* [Task directions]:
As you look over the data below, please find each line where the word "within" appears, then copy it.

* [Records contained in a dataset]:
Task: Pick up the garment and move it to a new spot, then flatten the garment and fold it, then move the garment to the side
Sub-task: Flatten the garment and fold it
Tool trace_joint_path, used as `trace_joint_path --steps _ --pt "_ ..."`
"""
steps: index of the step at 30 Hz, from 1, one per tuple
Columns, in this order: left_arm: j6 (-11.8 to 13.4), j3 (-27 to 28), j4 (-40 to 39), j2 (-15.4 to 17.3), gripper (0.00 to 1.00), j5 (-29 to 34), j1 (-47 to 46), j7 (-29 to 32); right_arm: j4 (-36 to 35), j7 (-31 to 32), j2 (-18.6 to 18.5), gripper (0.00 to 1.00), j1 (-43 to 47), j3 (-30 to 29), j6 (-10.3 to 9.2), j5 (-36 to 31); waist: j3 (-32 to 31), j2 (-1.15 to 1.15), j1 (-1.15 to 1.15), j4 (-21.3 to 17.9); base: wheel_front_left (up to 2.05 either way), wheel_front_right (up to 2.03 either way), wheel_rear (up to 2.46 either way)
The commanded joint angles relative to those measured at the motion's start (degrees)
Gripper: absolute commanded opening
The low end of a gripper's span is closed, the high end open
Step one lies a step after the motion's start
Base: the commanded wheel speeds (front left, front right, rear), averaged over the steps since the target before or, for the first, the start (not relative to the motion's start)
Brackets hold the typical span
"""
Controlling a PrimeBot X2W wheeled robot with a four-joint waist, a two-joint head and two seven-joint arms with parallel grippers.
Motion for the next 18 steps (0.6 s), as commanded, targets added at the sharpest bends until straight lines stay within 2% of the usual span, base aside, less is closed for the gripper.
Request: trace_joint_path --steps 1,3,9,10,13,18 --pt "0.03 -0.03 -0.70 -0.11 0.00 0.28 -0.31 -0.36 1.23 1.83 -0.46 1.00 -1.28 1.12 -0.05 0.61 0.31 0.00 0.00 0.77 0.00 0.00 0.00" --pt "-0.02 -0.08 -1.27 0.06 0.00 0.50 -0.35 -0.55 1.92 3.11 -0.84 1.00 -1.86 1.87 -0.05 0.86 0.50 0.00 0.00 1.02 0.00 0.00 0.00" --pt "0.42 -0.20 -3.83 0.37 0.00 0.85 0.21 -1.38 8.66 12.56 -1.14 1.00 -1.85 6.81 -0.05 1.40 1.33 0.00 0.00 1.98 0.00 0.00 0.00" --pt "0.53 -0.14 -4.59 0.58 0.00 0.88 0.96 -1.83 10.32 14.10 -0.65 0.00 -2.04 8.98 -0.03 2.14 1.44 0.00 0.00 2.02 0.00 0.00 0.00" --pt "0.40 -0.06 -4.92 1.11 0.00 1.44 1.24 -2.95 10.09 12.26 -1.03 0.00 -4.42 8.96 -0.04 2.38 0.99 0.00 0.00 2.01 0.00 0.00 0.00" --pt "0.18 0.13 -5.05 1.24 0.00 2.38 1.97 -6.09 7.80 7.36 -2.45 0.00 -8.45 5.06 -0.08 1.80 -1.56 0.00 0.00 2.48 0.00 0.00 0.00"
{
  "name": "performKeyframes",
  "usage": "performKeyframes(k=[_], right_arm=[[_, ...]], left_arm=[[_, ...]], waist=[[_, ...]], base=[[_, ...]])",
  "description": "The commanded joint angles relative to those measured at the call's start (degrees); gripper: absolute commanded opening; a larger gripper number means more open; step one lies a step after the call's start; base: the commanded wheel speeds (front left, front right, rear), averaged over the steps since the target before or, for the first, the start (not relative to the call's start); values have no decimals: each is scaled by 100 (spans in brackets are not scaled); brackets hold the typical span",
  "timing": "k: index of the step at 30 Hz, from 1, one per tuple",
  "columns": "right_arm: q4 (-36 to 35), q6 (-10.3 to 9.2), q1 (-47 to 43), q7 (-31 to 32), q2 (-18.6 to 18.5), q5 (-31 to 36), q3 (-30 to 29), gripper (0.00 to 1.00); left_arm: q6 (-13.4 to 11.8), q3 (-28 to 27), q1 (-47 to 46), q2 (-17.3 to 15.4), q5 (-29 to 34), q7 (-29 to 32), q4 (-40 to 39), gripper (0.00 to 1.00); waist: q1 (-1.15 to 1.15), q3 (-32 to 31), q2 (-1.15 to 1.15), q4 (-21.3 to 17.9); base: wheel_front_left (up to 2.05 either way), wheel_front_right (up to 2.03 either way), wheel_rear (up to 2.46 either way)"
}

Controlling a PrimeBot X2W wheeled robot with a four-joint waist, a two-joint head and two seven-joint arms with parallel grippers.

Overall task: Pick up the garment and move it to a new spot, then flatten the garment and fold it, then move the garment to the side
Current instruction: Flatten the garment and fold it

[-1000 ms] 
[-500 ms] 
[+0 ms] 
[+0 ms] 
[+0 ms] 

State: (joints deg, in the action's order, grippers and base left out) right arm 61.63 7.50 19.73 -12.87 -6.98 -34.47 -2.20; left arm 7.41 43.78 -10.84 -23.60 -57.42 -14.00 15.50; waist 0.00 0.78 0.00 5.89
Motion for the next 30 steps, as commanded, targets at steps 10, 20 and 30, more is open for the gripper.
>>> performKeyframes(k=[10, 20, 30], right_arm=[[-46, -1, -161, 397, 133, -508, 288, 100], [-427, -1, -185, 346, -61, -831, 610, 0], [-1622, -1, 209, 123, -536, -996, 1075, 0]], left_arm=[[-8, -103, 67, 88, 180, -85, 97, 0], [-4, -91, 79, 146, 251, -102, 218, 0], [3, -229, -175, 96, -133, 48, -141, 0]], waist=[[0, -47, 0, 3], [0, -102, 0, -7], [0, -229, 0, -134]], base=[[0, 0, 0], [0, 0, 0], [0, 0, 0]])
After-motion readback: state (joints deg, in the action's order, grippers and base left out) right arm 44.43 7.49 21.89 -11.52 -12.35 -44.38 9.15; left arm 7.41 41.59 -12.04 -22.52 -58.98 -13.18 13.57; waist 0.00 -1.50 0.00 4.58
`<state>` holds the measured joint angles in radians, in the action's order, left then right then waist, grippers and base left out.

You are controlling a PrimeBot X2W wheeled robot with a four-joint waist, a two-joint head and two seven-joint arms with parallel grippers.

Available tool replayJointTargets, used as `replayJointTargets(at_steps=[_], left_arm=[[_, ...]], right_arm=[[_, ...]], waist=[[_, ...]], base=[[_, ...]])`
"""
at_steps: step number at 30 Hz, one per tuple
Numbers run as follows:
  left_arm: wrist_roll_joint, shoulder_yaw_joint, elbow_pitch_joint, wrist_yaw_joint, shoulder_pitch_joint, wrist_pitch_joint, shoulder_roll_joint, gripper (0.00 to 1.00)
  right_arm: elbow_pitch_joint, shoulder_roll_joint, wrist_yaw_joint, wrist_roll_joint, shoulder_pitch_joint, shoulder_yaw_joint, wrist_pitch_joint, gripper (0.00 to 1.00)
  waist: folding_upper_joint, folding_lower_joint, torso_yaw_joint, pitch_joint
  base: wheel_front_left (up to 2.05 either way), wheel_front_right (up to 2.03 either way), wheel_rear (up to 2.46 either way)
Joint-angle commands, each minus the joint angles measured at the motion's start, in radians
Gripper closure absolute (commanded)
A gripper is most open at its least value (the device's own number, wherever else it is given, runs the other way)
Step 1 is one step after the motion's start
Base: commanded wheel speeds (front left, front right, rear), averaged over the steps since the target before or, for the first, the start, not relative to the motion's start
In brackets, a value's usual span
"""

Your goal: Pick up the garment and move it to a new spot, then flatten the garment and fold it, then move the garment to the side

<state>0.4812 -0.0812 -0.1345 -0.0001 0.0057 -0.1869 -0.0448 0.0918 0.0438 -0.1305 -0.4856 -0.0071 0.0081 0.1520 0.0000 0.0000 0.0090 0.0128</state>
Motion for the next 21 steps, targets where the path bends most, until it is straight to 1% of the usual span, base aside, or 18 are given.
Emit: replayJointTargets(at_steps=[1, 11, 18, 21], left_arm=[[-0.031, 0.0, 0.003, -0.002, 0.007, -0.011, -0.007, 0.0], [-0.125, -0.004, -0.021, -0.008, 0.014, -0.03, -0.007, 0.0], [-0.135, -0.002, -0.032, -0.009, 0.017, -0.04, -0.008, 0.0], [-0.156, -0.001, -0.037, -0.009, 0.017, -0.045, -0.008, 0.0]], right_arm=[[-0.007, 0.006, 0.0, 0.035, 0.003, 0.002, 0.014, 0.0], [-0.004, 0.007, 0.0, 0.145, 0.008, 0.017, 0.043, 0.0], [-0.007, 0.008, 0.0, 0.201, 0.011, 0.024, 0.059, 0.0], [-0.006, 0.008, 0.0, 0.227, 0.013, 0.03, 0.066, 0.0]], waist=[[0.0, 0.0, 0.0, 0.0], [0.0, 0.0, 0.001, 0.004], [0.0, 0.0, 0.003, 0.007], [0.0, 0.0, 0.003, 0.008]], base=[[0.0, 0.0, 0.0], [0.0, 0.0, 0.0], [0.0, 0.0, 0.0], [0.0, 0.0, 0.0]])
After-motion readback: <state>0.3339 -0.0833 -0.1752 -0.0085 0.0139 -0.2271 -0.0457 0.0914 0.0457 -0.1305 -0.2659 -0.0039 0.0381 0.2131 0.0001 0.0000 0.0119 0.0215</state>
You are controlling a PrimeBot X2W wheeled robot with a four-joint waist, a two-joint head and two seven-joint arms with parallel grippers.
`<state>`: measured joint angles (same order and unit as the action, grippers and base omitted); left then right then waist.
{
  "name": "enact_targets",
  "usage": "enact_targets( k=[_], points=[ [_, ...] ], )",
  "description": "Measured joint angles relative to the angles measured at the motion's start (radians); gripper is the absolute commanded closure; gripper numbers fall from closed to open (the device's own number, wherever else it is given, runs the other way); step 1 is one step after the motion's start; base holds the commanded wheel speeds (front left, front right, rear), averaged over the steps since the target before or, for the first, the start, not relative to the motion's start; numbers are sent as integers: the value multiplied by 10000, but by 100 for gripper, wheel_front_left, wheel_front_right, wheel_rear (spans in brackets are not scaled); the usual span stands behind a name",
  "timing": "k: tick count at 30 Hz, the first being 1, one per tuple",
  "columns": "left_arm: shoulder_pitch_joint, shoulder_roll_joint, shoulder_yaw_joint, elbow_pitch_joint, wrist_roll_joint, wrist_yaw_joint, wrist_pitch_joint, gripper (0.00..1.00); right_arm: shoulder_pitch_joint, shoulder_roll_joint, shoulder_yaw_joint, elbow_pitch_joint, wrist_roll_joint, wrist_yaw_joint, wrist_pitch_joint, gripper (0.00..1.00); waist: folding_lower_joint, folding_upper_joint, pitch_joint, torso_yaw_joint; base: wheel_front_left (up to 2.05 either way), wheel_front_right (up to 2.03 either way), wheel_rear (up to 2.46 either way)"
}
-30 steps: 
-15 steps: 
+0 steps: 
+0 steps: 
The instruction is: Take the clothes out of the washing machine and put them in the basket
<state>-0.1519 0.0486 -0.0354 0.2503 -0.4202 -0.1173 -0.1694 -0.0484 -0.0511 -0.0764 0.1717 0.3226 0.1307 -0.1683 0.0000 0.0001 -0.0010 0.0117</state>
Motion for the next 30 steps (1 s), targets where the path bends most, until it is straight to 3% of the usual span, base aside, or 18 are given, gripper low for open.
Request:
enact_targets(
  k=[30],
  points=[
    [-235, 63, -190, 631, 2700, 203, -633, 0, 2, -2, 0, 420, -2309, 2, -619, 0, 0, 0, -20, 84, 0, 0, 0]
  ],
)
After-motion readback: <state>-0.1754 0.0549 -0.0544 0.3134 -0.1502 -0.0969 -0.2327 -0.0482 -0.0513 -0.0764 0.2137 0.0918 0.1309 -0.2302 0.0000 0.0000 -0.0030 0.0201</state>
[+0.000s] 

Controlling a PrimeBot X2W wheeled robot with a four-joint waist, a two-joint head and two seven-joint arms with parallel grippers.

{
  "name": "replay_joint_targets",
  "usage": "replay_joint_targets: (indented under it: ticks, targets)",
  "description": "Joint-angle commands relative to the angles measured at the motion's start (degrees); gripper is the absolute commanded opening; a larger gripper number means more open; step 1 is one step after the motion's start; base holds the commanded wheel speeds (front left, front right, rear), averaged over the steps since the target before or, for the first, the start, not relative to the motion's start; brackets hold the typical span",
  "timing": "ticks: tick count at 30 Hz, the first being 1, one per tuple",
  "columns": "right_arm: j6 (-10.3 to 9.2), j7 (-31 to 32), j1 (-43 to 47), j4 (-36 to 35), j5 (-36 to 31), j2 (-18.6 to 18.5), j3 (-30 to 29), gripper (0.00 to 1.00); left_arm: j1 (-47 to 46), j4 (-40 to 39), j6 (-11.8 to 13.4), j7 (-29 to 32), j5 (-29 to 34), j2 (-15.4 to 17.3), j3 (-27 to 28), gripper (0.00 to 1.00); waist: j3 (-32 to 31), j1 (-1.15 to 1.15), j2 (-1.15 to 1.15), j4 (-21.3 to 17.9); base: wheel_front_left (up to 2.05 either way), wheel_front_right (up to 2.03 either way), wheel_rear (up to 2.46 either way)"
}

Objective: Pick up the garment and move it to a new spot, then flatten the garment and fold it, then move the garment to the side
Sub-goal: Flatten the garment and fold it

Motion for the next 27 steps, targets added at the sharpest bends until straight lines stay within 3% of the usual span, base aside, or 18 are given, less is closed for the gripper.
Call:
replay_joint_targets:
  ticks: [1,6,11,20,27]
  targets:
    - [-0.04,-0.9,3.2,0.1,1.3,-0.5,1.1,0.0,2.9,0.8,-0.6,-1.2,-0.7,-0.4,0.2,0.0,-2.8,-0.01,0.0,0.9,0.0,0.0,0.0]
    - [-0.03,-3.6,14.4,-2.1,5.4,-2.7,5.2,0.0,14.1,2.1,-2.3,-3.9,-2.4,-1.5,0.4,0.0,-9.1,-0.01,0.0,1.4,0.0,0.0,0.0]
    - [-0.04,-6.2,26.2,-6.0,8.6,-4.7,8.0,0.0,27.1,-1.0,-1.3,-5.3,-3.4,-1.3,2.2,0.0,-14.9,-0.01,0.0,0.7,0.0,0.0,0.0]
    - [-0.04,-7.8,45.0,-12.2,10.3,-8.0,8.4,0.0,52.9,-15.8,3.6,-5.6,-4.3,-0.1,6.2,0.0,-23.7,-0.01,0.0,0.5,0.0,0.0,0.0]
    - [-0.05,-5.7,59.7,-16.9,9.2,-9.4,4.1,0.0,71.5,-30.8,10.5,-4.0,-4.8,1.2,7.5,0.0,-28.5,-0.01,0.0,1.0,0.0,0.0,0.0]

* [Written solution]:
Motion for the next 18 steps (0.6 s), as commanded, targets added at the sharpest bends until straight lines stay within 2% of the usual span, base aside, less is closed for the gripper.
Motion for the next 27 steps, targets added at the sharpest bends until straight lines stay within 3% of the usual span, base aside, or 18 are given, less is closed for the gripper.

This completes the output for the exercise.